■ WHAT YOU SHOULD DO: Please write out exactly the lines from the opening of the listing through the line that holds "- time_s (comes", including both, and nothing else; no pictures.

■ MATERIAL SUPPLIED:

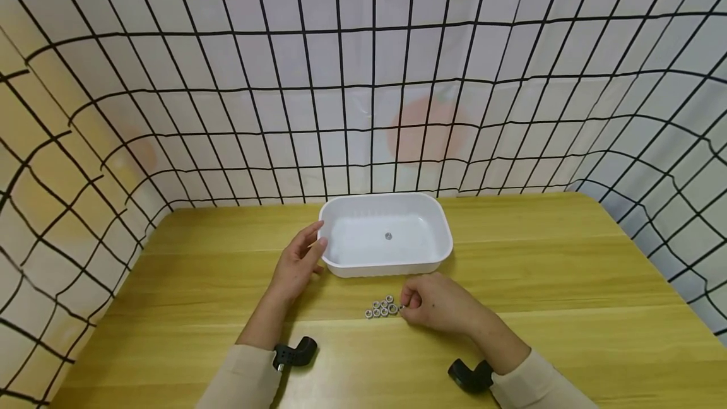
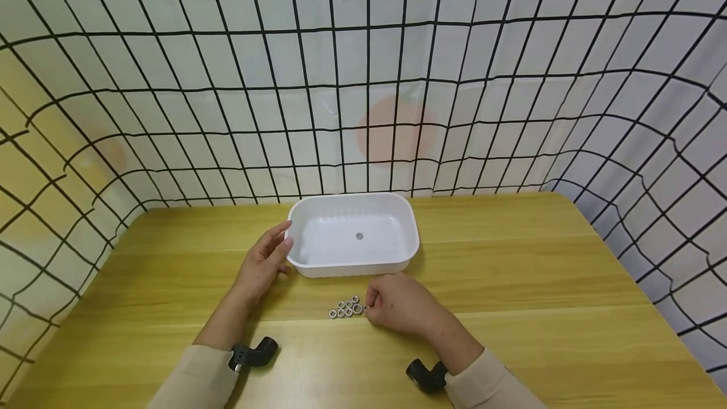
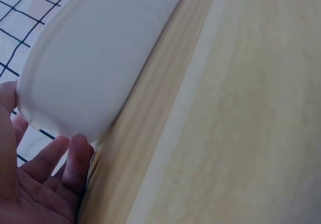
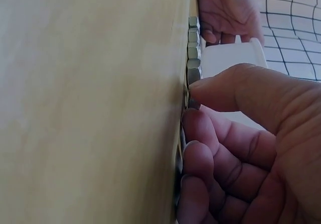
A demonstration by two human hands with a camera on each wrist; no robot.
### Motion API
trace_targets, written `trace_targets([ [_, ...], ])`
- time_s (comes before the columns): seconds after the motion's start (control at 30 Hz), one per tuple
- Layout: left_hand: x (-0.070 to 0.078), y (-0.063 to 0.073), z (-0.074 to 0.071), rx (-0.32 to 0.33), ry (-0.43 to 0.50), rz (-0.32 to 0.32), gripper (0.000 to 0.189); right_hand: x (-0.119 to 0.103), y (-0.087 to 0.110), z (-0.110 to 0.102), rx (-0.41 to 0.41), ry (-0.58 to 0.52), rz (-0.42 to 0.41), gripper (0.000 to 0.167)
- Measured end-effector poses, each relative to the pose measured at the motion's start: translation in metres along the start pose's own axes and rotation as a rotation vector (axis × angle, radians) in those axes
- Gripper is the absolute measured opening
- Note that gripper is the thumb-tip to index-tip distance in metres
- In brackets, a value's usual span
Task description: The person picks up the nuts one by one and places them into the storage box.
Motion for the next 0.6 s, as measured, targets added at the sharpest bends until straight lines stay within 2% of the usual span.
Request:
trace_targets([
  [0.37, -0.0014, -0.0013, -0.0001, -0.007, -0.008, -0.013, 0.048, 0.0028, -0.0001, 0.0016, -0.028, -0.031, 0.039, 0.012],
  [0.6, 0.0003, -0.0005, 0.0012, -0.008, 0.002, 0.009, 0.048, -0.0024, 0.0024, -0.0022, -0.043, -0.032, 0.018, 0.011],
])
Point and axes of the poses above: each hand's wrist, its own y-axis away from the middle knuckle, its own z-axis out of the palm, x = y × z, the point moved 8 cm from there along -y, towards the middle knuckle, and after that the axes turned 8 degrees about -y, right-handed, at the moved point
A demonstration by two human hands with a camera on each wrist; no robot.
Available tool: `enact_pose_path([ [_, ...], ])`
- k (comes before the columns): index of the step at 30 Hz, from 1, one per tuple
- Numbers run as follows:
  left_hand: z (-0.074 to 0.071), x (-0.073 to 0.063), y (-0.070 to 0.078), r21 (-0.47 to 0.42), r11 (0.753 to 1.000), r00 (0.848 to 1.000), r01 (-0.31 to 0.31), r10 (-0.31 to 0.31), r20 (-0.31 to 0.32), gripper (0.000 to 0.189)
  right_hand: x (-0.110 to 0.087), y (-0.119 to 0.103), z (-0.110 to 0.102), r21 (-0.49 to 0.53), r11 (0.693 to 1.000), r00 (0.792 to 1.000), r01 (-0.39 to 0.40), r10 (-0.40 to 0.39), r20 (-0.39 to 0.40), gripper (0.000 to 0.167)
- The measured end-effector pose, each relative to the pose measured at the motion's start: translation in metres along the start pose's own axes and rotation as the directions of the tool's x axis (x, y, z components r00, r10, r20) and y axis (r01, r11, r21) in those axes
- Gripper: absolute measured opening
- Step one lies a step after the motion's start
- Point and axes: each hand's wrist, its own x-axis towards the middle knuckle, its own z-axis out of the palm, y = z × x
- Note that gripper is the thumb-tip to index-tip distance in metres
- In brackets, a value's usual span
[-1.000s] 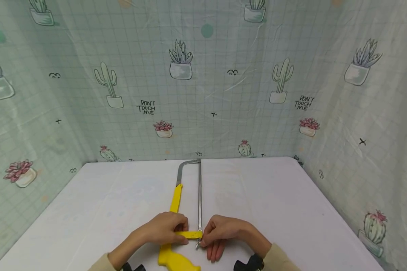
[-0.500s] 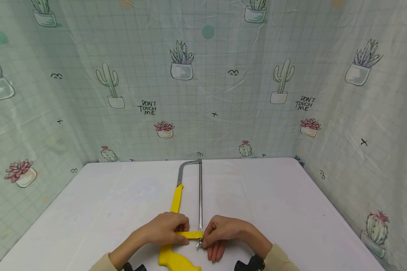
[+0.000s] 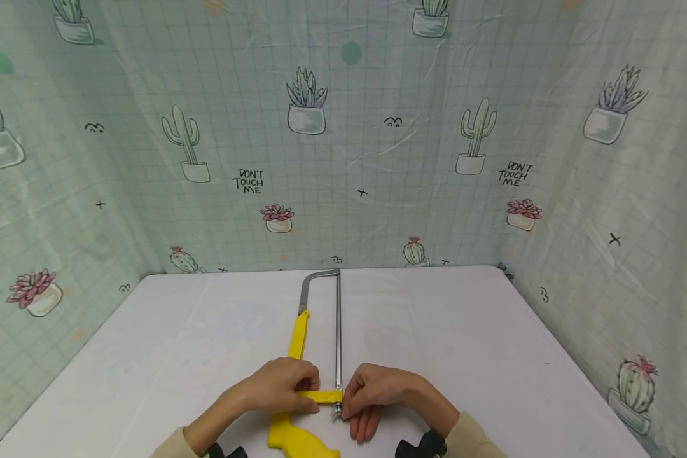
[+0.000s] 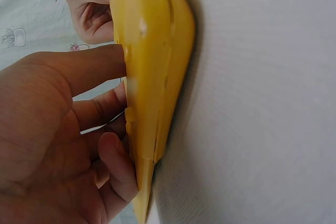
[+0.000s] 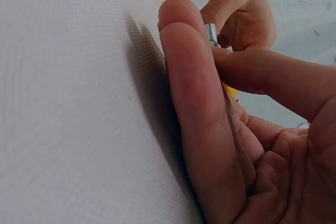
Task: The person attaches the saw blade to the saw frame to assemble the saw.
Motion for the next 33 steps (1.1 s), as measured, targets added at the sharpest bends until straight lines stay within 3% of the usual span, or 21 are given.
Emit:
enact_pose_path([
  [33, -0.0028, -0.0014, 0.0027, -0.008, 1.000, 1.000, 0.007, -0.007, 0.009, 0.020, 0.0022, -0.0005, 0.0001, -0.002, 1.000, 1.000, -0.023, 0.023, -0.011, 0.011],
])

■ REPLY TO THE EXERCISE:
A demonstration by two human hands with a camera on each wrist; no robot.
### Motion API
trace_targets, written `trace_targets([ [_, ...], ])`
- time_s (comes before the columns): seconds after the motion's start (control at 30 Hz), one per tuple

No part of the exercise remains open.